Vorfall in Dnipro: Mitarbeiter der Einberufungsbehörde unter Beschuldigung
Nach Angaben von Novyny.live: In Dnipro sollen zwei Angestellte des territorialen Rekrutierungs- und Sozialunterstützungszentrums (TCC und SP) einen Mann nach einem Einzugsversuch ausgesetzt haben. Der Vorfall ereignete sich, nachdem der Mann festgenommen und in einen Kleinbus gezerrt worden war. Während der Fahrt soll er bedroht worden sein.
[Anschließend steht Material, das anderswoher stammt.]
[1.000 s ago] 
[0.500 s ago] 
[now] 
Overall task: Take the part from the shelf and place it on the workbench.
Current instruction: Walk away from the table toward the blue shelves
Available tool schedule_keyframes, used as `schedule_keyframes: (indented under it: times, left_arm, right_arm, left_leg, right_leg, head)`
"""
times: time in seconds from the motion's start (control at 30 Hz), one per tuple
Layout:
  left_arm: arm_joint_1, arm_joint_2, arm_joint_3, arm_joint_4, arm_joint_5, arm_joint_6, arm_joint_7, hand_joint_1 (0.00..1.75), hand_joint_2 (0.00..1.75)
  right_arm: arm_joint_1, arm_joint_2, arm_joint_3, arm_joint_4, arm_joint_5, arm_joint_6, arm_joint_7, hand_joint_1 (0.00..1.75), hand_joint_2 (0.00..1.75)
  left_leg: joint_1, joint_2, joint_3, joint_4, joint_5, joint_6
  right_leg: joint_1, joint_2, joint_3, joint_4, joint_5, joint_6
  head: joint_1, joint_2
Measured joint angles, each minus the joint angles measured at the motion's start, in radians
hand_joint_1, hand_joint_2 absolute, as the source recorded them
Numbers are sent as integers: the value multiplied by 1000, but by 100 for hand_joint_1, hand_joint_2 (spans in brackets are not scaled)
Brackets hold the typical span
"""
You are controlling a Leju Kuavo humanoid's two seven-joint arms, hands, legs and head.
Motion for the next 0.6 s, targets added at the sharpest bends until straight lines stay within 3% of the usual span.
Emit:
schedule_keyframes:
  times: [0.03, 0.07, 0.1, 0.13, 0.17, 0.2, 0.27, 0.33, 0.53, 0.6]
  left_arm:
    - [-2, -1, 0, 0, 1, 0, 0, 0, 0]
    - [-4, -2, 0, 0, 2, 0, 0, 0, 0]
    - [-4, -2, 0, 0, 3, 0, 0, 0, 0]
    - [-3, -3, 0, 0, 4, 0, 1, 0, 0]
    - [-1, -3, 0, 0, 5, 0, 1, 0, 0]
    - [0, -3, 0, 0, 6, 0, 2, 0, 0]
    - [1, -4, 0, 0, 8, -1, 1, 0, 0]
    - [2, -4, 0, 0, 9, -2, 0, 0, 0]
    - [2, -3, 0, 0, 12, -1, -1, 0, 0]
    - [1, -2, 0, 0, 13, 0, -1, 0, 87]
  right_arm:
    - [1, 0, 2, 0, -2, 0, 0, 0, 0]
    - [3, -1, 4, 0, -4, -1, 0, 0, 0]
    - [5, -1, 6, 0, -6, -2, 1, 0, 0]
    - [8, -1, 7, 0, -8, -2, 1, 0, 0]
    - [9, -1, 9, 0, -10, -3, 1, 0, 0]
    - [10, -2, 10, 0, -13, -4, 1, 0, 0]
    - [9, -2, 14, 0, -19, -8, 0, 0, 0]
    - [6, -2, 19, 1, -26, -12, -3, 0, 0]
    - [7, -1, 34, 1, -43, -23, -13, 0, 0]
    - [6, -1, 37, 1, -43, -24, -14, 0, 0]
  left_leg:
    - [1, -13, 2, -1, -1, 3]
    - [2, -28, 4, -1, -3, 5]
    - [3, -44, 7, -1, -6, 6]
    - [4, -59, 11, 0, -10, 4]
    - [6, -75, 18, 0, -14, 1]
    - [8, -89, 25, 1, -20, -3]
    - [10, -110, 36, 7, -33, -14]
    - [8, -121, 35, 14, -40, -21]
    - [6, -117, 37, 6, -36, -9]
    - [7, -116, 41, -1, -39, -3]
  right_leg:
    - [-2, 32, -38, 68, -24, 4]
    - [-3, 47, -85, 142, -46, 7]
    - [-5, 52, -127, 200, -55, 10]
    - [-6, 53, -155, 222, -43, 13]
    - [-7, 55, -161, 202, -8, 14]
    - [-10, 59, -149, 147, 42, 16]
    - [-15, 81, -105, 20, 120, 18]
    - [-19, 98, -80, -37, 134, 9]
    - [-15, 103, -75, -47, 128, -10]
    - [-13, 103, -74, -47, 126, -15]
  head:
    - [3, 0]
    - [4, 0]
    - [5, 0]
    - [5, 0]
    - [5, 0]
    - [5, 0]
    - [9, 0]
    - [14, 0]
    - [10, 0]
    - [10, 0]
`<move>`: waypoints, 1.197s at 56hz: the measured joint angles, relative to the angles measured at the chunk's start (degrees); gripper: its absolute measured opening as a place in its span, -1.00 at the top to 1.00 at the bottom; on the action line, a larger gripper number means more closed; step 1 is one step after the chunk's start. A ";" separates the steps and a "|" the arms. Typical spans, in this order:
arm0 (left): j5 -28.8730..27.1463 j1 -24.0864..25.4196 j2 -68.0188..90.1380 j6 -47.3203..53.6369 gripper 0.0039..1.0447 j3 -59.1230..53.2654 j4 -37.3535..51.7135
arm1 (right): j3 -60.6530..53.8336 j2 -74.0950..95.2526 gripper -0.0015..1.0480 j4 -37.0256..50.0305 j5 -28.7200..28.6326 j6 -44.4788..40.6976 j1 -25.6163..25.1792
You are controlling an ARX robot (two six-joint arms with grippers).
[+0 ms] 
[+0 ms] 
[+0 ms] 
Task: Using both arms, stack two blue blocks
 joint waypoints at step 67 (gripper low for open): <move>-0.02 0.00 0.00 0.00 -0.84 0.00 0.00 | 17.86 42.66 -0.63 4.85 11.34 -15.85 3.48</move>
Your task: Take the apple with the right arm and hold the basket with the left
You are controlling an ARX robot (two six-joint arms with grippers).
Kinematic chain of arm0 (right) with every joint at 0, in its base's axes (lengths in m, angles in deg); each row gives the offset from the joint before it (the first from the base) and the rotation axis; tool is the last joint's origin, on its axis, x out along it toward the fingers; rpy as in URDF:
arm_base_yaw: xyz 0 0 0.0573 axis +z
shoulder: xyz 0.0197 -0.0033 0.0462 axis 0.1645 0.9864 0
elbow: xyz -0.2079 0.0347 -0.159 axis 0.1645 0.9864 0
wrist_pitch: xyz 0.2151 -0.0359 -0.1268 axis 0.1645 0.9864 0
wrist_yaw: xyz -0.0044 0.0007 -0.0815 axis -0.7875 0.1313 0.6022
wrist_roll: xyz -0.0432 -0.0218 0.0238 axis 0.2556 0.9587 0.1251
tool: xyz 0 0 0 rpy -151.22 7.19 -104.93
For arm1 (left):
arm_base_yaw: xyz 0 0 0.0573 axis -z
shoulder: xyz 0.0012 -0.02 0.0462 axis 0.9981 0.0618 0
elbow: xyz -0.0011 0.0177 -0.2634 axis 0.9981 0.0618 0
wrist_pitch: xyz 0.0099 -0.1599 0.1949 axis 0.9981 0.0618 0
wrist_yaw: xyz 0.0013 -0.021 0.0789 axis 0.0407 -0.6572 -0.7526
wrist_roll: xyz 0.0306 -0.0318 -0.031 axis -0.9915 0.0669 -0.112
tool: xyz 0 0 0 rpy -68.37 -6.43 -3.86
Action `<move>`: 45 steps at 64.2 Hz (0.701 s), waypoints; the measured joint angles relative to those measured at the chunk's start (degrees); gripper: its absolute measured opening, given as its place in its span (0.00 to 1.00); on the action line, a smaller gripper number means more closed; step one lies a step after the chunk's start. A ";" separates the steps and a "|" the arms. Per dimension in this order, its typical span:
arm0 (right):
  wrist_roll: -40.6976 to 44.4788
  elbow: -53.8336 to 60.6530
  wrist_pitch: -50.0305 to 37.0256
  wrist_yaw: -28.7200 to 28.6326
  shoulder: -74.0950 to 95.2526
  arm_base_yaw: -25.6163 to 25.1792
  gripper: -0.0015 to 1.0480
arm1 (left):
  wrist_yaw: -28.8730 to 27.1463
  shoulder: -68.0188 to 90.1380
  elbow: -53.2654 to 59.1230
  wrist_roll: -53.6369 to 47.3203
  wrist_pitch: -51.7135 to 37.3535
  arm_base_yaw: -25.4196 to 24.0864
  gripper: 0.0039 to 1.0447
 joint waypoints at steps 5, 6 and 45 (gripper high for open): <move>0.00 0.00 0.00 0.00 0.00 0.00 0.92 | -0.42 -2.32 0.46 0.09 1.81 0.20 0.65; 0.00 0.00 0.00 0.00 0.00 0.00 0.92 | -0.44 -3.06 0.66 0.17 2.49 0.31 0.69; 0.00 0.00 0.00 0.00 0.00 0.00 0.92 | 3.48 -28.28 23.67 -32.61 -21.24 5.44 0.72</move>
Nachdem die Mitarbeiter den Mann zurückgelassen hatten, wurde er in kritischem Zustand aufgefunden und umgehend in ein Krankenhaus gebracht. Die beiden Beschuldigten sollen nach der Tat zu anderen Militäreinheiten versetzt worden sein. Ihnen droht eine Freiheitsstrafe von bis zu fünf Jahren.
Ermittlungen laufen
Die Ermittlungen führt die spezialisierte Staatsanwaltschaft für Verteidigungsangelegenheiten der Ostregion in Dnipro. Ziel ist es, alle Umstände des Vorfalls aufzuklären. Der Fall zeigt, wie fragil das Vertrauen in die Militärstrukturen in Kriegszeiten sein kann.
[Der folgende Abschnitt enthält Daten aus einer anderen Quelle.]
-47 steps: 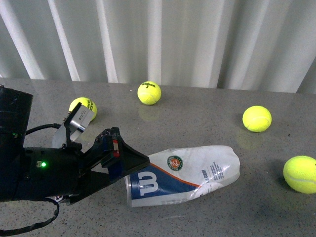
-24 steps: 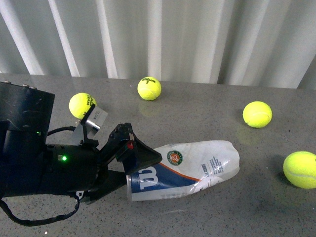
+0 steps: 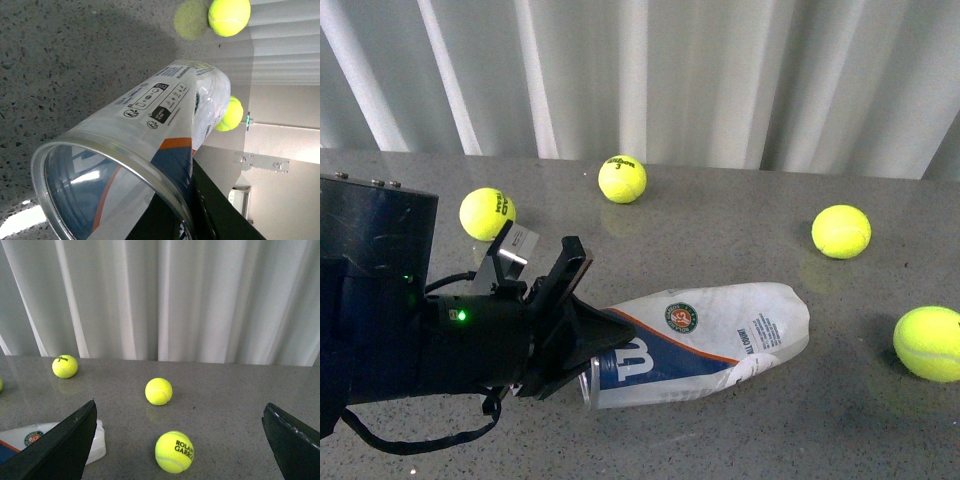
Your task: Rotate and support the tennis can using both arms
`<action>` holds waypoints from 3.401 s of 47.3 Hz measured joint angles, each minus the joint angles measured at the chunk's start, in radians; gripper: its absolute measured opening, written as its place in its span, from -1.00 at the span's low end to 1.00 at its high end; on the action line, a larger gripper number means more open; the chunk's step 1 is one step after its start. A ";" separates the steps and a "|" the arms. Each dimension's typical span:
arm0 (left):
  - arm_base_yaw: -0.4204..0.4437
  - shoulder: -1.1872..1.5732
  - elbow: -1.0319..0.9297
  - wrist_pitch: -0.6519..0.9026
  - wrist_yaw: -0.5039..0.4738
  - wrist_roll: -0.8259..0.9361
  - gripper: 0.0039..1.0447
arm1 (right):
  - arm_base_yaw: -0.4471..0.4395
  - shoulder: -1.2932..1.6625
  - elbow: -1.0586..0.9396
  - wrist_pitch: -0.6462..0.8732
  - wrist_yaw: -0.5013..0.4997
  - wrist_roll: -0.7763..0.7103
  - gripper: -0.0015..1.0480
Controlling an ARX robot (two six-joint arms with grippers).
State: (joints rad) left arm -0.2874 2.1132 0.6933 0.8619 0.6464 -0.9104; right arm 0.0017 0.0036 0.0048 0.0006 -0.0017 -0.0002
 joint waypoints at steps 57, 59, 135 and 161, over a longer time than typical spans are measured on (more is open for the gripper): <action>-0.253 -0.209 0.818 -1.645 -0.823 1.336 -0.94 | 0.000 0.000 0.000 0.000 0.000 0.000 0.87; -0.255 -0.206 0.818 -1.642 -0.822 1.336 -0.94 | 0.000 0.000 0.000 0.000 0.000 0.000 0.87; -0.206 -0.478 0.520 -0.900 -0.967 0.873 0.56 | 0.000 0.000 0.000 0.000 0.000 0.000 0.87; 0.084 -1.014 -0.405 -0.058 -0.844 0.905 -0.93 | 0.000 0.000 0.000 0.000 0.000 0.000 0.87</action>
State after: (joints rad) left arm -0.2035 1.0996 0.2886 0.8040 -0.1978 -0.0051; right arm 0.0017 0.0036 0.0048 0.0006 -0.0017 -0.0002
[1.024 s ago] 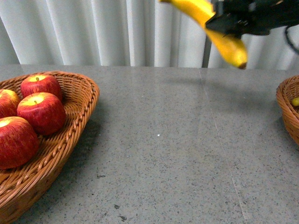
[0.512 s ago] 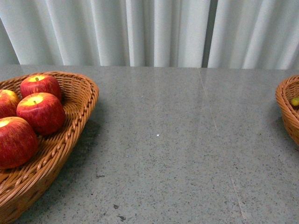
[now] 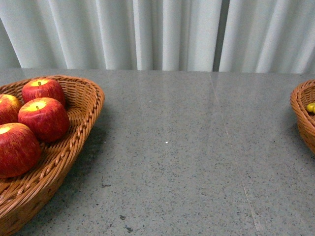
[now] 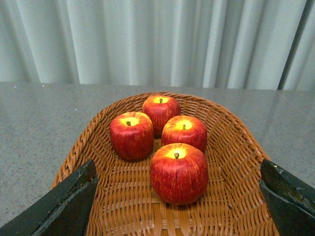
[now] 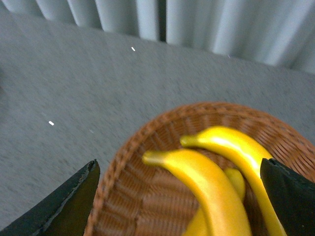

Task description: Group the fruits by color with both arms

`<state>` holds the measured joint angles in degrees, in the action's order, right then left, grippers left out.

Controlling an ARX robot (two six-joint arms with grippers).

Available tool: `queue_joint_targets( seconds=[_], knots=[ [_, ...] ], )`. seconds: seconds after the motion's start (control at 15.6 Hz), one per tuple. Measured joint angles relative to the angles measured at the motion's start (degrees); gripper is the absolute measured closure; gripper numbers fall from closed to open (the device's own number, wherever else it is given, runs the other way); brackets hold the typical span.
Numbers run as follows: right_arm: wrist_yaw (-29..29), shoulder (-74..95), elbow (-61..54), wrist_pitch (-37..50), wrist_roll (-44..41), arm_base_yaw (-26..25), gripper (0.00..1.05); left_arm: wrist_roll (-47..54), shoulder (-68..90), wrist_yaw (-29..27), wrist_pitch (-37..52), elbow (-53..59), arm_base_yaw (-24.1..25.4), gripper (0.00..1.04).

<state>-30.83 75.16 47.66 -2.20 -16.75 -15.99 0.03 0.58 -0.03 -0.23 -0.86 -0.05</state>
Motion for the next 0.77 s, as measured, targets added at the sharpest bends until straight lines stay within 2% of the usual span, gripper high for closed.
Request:
queue_joint_targets(
  seconds=[0.06, 0.13, 0.19, 0.32, 0.45, 0.51, 0.58, 0.64, 0.77],
  knots=[
    [-2.21, -1.27, 0.59, 2.99, 4.85, 1.66, 0.08, 0.00, 0.00, 0.00, 0.02, 0.00, 0.00, 0.07],
    [-1.86, -2.40, 0.85, 5.97, 9.22, 3.21, 0.06, 0.00, 0.00, 0.00, 0.00, 0.00, 0.00, 0.07],
    [1.07, -3.43, 1.05, 7.72, 15.34, 4.57, 0.06, 0.00, 0.00, 0.00, 0.02, 0.00, 0.00, 0.07],
    [8.61, -4.42, 0.87, 5.68, 23.37, 6.29, 0.06, 0.00, 0.00, 0.00, 0.02, 0.00, 0.00, 0.07],
    [11.45, -6.75, -1.07, 4.31, 26.69, 6.60, 0.06, 0.00, 0.00, 0.00, 0.00, 0.00, 0.00, 0.07],
    [17.75, -9.86, -6.36, 16.98, 24.65, 7.96, 0.15, 0.00, 0.00, 0.00, 0.02, 0.00, 0.00, 0.07],
    [21.90, -14.36, -11.96, 24.70, 21.59, 8.96, 0.26, 0.00, 0.00, 0.02, 0.00, 0.00, 0.00, 0.07],
    [23.21, -19.98, -17.73, 28.06, 19.47, 9.25, 0.39, 0.00, 0.00, 0.00, 0.00, 0.00, 0.00, 0.07],
    [23.76, -29.73, -25.97, 23.69, 18.08, 9.20, 0.63, 0.00, 0.00, 0.02, 0.00, 0.00, 0.00, 0.07]
  ],
)
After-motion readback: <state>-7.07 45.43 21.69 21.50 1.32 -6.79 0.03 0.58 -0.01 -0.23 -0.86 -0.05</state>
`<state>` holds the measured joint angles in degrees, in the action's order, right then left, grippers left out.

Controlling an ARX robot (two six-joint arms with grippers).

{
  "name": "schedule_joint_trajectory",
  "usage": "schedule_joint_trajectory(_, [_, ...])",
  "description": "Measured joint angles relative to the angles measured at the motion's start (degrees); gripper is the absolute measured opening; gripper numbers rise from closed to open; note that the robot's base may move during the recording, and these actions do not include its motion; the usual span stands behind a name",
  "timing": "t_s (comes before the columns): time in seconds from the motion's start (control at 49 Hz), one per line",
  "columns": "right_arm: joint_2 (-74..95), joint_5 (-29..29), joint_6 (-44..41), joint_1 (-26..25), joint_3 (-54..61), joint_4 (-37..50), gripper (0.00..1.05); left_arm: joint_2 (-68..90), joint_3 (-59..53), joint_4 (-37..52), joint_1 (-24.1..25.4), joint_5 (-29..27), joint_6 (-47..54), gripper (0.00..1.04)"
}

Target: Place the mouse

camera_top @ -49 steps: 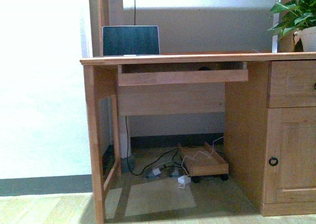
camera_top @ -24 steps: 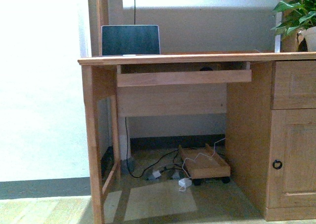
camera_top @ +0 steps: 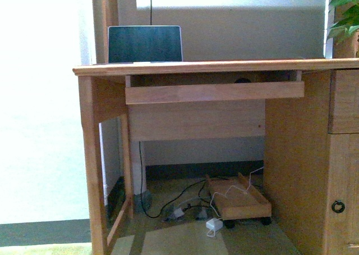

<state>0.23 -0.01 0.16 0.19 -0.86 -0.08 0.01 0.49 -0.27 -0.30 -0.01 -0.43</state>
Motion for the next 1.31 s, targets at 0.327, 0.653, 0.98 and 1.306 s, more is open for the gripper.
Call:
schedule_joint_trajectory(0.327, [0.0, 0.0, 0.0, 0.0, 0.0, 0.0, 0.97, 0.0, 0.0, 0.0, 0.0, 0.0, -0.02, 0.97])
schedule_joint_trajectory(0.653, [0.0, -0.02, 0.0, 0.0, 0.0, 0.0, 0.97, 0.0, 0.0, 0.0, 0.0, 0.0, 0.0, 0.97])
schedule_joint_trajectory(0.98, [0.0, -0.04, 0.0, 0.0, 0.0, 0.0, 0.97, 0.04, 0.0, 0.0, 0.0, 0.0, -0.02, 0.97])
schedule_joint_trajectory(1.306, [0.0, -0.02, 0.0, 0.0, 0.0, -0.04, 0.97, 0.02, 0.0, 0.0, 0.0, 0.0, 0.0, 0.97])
Dieser Vorfall verdeutlicht grundlegende Probleme im ukrainischen Mobilisierungssystem, insbesondere während des Krieges. Fehlverhalten von TCC-Mitarbeitern könnte das Vertrauen der Bevölkerung in die Streitkräfte untergraben und öffentliche Empörung auslösen. Der Ausgang der Ermittlungen könnte Reformen in der Mobilisierungspolitik und den Arbeitsstandards solcher Einrichtungen nach sich ziehen.